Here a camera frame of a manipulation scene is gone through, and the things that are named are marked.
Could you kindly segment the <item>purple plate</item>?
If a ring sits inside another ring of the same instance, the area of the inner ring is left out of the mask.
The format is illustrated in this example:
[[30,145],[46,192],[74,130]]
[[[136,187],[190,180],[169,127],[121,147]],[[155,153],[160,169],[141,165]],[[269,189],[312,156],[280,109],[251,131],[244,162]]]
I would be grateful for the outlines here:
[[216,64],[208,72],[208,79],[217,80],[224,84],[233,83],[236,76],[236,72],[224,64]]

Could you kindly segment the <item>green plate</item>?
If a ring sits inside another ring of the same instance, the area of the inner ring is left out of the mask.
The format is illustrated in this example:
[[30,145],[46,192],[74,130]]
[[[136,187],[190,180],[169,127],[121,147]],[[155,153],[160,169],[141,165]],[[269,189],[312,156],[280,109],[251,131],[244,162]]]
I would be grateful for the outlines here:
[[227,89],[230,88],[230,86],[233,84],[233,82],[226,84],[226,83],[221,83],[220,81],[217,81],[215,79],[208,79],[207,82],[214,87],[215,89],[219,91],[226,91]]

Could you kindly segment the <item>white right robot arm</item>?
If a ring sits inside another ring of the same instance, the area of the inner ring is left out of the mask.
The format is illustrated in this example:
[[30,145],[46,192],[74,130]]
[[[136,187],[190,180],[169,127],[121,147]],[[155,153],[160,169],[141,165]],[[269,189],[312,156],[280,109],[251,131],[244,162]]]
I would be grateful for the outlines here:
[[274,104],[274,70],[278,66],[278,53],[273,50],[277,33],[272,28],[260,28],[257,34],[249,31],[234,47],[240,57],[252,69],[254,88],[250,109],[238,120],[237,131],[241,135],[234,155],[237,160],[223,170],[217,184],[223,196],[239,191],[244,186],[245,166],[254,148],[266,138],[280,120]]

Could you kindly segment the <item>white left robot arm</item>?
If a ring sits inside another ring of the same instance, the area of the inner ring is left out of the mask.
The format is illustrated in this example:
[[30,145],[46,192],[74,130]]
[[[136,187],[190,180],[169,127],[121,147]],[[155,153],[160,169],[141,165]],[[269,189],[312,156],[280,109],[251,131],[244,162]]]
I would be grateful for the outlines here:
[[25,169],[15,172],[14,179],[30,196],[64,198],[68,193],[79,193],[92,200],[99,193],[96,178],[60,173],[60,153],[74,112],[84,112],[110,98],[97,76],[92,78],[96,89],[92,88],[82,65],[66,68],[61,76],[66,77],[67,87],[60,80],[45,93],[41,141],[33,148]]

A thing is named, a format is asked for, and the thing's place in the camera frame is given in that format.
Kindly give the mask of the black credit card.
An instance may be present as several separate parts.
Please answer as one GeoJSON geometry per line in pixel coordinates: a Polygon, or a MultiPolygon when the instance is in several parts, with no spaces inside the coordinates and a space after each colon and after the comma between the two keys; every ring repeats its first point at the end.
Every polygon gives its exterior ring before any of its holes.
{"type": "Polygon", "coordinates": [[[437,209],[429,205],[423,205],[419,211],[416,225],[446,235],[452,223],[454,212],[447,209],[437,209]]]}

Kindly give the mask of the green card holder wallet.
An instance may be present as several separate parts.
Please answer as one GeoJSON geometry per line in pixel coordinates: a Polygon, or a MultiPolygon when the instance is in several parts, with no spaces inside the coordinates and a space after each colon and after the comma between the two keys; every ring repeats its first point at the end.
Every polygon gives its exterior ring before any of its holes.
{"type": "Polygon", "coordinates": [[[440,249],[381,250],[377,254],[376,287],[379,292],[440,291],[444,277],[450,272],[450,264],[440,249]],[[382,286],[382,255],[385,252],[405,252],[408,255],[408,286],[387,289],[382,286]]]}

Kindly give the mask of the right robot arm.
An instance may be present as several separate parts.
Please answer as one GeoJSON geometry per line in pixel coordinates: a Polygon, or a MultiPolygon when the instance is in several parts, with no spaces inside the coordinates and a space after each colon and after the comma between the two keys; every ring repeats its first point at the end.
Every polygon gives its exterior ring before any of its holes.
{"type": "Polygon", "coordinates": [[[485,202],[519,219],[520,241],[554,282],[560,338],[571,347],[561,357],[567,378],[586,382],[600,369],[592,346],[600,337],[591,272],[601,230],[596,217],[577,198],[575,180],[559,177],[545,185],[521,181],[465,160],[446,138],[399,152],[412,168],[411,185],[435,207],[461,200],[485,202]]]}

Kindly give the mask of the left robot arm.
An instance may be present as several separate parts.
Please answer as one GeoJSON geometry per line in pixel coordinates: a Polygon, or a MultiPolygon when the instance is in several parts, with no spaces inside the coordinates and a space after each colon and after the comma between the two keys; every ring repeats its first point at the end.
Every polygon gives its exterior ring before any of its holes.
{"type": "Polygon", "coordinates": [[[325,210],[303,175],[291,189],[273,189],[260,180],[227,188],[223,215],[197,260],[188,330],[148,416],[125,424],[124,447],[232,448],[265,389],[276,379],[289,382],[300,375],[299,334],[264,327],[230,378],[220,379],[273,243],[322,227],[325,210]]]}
__________
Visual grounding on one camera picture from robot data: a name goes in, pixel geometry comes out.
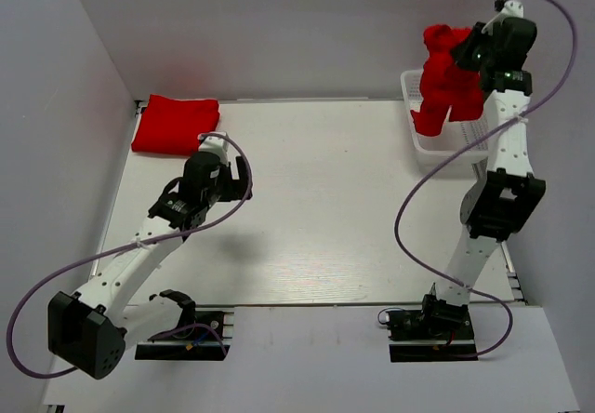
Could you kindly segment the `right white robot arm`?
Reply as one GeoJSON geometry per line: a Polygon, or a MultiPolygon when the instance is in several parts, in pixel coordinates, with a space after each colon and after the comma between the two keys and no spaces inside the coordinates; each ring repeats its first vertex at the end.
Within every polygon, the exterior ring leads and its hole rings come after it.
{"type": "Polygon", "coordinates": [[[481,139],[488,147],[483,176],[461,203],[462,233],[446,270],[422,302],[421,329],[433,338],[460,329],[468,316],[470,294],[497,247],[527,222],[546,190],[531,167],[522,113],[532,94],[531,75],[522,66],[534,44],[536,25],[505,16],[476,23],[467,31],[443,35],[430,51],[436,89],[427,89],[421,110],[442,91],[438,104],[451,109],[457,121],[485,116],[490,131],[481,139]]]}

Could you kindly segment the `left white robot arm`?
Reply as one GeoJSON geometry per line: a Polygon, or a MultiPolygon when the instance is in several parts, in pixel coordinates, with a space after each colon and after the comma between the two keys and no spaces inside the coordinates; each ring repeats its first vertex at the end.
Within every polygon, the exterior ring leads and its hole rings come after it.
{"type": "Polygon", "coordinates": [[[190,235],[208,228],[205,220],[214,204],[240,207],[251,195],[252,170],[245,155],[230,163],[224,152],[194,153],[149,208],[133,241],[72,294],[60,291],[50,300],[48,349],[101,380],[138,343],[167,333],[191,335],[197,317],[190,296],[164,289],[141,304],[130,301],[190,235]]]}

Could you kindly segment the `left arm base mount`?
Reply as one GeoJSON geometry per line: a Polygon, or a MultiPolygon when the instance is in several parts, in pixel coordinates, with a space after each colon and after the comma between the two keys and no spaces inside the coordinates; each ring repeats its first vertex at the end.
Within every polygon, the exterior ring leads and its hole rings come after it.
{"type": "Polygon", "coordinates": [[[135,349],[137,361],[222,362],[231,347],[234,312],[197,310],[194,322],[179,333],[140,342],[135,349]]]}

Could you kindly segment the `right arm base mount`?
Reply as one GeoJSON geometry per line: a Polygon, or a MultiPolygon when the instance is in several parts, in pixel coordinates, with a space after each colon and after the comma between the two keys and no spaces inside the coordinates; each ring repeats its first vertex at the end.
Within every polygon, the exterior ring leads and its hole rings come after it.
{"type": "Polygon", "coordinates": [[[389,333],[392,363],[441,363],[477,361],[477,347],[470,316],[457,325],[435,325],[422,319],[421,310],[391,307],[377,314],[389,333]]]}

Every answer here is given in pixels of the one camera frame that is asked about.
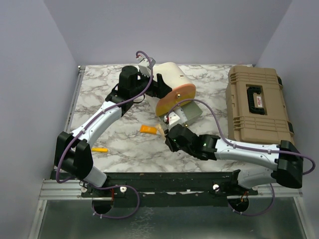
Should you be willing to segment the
__________
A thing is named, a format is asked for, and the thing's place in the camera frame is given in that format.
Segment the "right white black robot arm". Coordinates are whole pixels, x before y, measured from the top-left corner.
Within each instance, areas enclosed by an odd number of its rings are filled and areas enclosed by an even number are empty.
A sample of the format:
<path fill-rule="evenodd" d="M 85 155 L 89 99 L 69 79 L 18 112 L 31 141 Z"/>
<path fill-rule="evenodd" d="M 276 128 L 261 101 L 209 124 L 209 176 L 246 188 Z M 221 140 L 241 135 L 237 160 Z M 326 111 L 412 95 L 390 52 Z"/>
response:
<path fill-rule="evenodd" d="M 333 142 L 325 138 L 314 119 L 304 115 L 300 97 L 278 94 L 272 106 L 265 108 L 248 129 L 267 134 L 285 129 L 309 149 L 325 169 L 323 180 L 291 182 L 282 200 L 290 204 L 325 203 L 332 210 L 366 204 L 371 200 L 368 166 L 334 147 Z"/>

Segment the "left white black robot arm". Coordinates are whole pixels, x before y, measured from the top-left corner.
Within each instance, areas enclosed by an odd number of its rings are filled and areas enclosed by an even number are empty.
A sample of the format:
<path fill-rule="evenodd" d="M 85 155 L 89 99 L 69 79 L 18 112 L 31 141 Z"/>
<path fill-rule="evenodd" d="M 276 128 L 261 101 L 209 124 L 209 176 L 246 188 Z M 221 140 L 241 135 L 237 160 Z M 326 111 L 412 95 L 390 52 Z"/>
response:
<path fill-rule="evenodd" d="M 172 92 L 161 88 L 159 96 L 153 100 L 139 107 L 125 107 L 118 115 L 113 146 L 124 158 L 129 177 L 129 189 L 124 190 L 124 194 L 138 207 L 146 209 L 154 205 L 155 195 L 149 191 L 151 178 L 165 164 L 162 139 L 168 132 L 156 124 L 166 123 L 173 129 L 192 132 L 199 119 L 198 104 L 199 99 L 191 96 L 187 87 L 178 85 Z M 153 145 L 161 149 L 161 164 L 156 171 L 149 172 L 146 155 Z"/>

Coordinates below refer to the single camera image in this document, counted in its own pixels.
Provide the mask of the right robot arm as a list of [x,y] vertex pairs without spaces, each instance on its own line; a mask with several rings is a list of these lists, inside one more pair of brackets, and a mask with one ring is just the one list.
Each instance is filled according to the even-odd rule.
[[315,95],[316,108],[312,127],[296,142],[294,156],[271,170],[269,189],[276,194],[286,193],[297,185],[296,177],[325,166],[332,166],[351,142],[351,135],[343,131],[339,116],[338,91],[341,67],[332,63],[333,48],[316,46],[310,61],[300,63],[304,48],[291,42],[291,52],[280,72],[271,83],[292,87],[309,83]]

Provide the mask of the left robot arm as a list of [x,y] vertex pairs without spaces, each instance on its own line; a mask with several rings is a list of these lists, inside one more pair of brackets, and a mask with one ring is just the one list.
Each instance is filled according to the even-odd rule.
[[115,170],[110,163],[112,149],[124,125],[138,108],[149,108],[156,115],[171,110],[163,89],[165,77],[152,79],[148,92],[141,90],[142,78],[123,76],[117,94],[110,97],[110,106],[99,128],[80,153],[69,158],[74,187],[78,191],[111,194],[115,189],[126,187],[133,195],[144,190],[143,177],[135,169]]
__________
This exercise needs every line of the listing that contains the word "card".

(Task solution)
Kindly give the mask of the black credit card.
Kindly give the mask of the green card holder wallet.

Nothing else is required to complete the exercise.